> [What is being asked]: Retype the listing without any alteration.
★ ★ ★
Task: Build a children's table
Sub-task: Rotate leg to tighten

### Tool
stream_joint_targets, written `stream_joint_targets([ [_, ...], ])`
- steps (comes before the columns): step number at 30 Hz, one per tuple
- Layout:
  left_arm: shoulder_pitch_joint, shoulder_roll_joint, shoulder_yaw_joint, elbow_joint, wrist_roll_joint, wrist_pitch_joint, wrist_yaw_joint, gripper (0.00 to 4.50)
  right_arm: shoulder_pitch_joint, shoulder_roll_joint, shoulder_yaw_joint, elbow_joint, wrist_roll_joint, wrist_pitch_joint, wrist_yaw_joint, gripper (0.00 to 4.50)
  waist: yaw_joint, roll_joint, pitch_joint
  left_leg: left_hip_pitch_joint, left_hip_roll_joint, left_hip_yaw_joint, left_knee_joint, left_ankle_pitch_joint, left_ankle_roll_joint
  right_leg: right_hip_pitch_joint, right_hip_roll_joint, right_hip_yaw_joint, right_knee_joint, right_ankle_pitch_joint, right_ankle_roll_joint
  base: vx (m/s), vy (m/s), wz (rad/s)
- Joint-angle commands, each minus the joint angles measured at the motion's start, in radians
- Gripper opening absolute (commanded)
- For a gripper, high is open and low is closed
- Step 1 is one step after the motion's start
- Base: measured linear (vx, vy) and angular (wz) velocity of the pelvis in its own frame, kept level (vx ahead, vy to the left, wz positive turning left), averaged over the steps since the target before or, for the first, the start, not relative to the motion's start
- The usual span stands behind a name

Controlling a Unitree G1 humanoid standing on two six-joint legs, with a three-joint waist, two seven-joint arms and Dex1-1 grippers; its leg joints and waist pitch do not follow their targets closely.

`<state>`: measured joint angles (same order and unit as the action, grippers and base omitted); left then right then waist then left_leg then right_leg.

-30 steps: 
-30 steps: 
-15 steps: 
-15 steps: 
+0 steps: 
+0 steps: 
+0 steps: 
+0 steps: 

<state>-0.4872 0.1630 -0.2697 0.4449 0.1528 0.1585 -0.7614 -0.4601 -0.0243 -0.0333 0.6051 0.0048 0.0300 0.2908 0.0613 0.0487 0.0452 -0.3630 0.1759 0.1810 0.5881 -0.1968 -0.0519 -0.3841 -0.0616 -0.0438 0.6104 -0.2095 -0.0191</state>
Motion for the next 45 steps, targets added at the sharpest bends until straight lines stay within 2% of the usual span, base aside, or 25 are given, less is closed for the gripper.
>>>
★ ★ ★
> [Finished exercise]:
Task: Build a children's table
Sub-task: Rotate leg to tighten

### Tool
stream_joint_targets, written `stream_joint_targets([ [_, ...], ])`
- steps (comes before the columns): step number at 30 Hz, one per tuple
- Layout:
  left_arm: shoulder_pitch_joint, shoulder_roll_joint, shoulder_yaw_joint, elbow_joint, wrist_roll_joint, wrist_pitch_joint, wrist_yaw_joint, gripper (0.00 to 4.50)
  right_arm: shoulder_pitch_joint, shoulder_roll_joint, shoulder_yaw_joint, elbow_joint, wrist_roll_joint, wrist_pitch_joint, wrist_yaw_joint, gripper (0.00 to 4.50)
  waist: yaw_joint, roll_joint, pitch_joint
  left_leg: left_hip_pitch_joint, left_hip_roll_joint, left_hip_yaw_joint, left_knee_joint, left_ankle_pitch_joint, left_ankle_roll_joint
  right_leg: right_hip_pitch_joint, right_hip_roll_joint, right_hip_yaw_joint, right_knee_joint, right_ankle_pitch_joint, right_ankle_roll_joint
  base: vx (m/s), vy (m/s), wz (rad/s)
- Joint-angle commands, each minus the joint angles measured at the motion's start, in radians
- Gripper opening absolute (commanded)
- For a gripper, high is open and low is closed
- Step 1 is one step after the motion's start
- Base: measured linear (vx, vy) and angular (wz) velocity of the pelvis in its own frame, kept level (vx ahead, vy to the left, wz positive turning left), averaged over the steps since the target before or, for the first, the start, not relative to the motion's start
- The usual span stands behind a name

Controlling a Unitree G1 humanoid standing on two six-joint legs, with a three-joint waist, two seven-joint arms and Dex1-1 grippers; its leg joints and waist pitch do not follow their targets closely.

`<state>`: measured joint angles (same order and unit as the action, grippers and base omitted); left then right then waist then left_leg then right_leg.

-30 steps: 
-30 steps: 
-15 steps: 
-15 steps: 
+0 steps: 
+0 steps: 
+0 steps: 
+0 steps: 

<state>-0.4872 0.1630 -0.2697 0.4449 0.1528 0.1585 -0.7614 -0.4601 -0.0243 -0.0333 0.6051 0.0048 0.0300 0.2908 0.0613 0.0487 0.0452 -0.3630 0.1759 0.1810 0.5881 -0.1968 -0.0519 -0.3841 -0.0616 -0.0438 0.6104 -0.2095 -0.0191</state>
Motion for the next 45 steps, targets added at the sharpest bends until straight lines stay within 2% of the usual span, base aside, or 25 are given, less is closed for the gripper.
>>>

Nothing further is needed to complete this exercise.